TASK
Copy every line of the records below where the word "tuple" occurs.
*** Opening of SUPPLIED DATA ***
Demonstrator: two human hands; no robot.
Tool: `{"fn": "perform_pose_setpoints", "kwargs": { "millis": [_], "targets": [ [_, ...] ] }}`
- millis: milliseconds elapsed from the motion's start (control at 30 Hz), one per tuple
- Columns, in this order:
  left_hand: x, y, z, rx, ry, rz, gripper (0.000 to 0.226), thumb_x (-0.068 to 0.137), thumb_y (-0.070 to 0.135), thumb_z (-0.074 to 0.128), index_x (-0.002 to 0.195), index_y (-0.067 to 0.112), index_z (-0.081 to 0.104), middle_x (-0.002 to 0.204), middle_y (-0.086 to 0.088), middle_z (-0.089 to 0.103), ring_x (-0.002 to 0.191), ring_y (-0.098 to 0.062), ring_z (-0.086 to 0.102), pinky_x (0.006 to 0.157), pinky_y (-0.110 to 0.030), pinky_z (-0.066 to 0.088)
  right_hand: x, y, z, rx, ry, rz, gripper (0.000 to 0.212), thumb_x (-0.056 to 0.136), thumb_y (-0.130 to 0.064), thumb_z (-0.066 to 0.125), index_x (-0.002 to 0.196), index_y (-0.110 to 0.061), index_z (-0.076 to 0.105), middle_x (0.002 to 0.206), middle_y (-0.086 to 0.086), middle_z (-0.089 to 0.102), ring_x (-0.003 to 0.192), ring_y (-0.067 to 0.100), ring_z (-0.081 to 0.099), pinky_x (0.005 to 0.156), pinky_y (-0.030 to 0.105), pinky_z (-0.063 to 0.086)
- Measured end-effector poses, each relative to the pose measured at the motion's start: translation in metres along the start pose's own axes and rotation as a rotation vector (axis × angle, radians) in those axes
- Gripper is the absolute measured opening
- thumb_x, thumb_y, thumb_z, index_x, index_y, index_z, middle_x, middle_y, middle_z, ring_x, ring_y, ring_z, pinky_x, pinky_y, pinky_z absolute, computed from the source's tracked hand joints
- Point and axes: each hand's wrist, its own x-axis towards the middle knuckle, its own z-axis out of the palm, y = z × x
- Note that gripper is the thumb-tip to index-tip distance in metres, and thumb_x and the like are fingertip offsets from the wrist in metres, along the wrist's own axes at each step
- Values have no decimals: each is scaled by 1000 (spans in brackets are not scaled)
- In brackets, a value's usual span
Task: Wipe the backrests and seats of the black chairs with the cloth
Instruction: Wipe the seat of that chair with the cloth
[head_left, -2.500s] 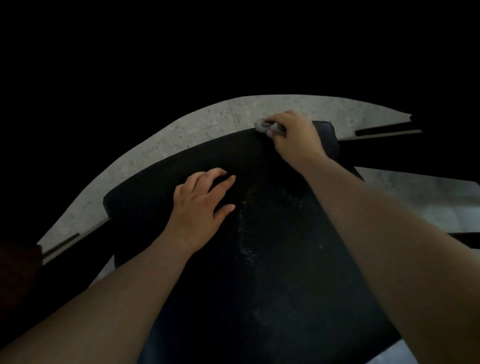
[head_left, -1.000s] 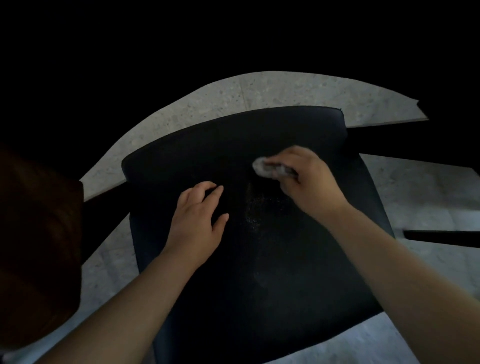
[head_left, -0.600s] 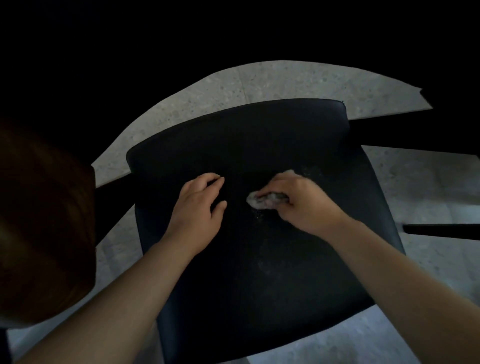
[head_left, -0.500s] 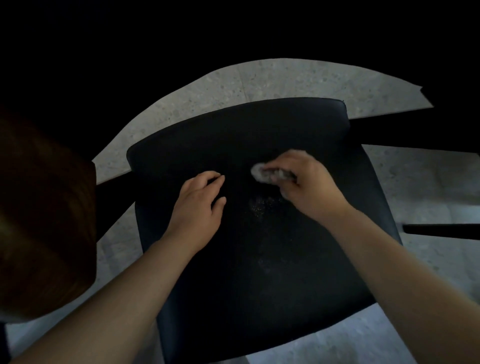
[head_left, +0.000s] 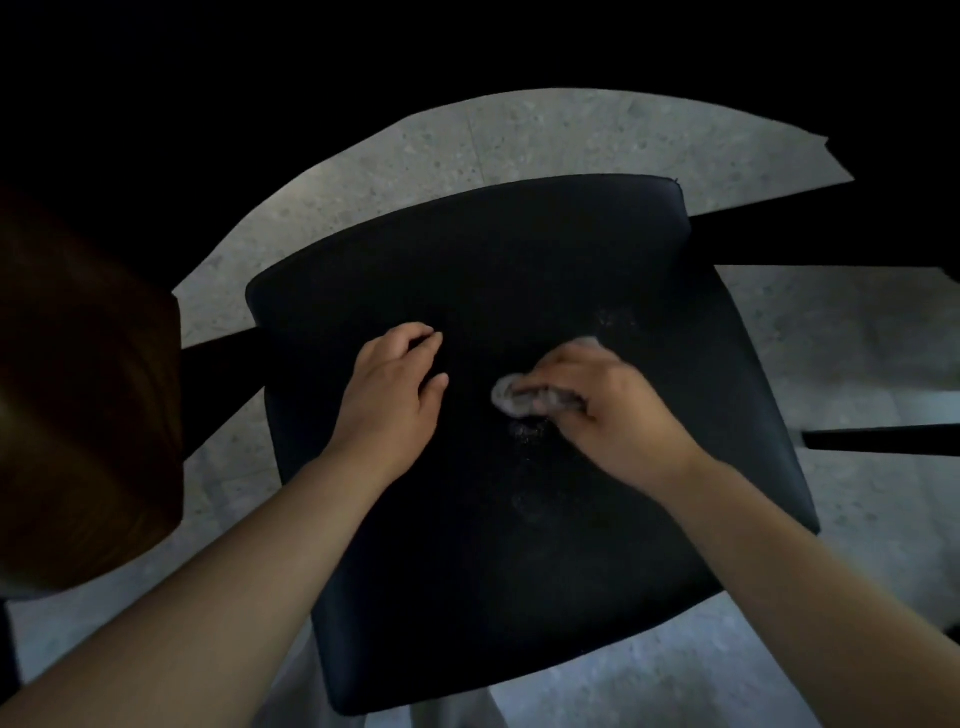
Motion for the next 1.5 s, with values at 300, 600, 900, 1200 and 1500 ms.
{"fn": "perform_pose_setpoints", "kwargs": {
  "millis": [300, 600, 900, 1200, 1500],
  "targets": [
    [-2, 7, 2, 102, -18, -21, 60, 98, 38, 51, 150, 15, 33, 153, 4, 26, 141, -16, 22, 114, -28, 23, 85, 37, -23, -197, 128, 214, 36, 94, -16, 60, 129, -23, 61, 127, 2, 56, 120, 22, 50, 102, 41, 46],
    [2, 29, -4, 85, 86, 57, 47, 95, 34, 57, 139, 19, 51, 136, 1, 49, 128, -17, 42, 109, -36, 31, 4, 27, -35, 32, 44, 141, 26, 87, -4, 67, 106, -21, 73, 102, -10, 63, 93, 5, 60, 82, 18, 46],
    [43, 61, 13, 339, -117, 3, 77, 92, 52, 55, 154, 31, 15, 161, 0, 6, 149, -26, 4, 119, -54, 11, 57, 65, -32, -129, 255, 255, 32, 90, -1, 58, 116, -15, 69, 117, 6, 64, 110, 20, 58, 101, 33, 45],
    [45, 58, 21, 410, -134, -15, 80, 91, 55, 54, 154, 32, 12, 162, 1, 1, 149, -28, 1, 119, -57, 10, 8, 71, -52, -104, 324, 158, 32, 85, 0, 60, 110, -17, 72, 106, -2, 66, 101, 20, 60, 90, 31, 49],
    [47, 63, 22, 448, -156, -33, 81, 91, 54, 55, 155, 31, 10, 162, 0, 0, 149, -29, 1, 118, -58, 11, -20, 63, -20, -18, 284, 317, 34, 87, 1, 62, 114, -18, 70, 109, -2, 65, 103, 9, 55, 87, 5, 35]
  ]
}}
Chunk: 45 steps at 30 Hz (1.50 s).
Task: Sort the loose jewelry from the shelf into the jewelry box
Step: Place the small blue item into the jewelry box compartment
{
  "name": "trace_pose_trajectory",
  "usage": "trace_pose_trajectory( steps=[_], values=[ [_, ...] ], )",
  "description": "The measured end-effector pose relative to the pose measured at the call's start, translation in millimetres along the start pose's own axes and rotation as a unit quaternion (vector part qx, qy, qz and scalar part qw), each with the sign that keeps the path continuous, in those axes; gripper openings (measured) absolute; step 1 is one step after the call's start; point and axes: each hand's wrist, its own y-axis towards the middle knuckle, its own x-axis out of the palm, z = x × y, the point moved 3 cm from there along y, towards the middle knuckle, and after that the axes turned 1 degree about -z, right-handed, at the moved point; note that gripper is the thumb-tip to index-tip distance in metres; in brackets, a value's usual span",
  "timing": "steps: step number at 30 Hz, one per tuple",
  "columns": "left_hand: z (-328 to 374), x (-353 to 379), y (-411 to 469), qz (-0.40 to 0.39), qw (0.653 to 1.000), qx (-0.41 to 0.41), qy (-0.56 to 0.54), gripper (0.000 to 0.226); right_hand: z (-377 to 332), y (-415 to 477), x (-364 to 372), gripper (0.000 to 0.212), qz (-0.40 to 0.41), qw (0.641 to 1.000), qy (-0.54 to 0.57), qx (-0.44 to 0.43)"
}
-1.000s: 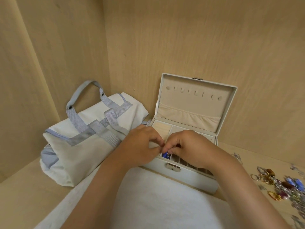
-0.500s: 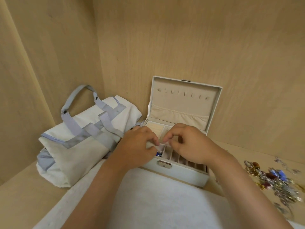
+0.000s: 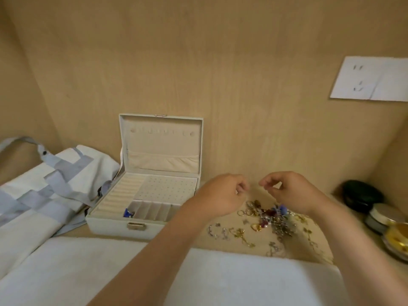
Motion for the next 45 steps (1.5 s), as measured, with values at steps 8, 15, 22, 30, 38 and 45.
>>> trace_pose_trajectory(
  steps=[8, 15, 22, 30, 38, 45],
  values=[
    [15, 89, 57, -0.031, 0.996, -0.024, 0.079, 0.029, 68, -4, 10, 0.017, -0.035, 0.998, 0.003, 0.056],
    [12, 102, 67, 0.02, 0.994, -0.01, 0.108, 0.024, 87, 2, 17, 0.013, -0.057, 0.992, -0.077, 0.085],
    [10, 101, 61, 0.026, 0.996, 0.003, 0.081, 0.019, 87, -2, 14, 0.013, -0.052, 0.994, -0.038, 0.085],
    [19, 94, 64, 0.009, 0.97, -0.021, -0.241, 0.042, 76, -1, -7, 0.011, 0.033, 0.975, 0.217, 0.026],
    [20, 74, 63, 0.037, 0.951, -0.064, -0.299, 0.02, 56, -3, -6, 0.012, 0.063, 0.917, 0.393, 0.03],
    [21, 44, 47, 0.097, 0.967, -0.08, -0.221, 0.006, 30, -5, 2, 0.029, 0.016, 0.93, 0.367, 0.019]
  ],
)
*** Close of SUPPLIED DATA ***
COMPLETED EXERCISE
- millis: milliseconds elapsed from the motion's start (control at 30 Hz), one per tuple
  "timing": "steps: step number at 30 Hz, one per tuple",

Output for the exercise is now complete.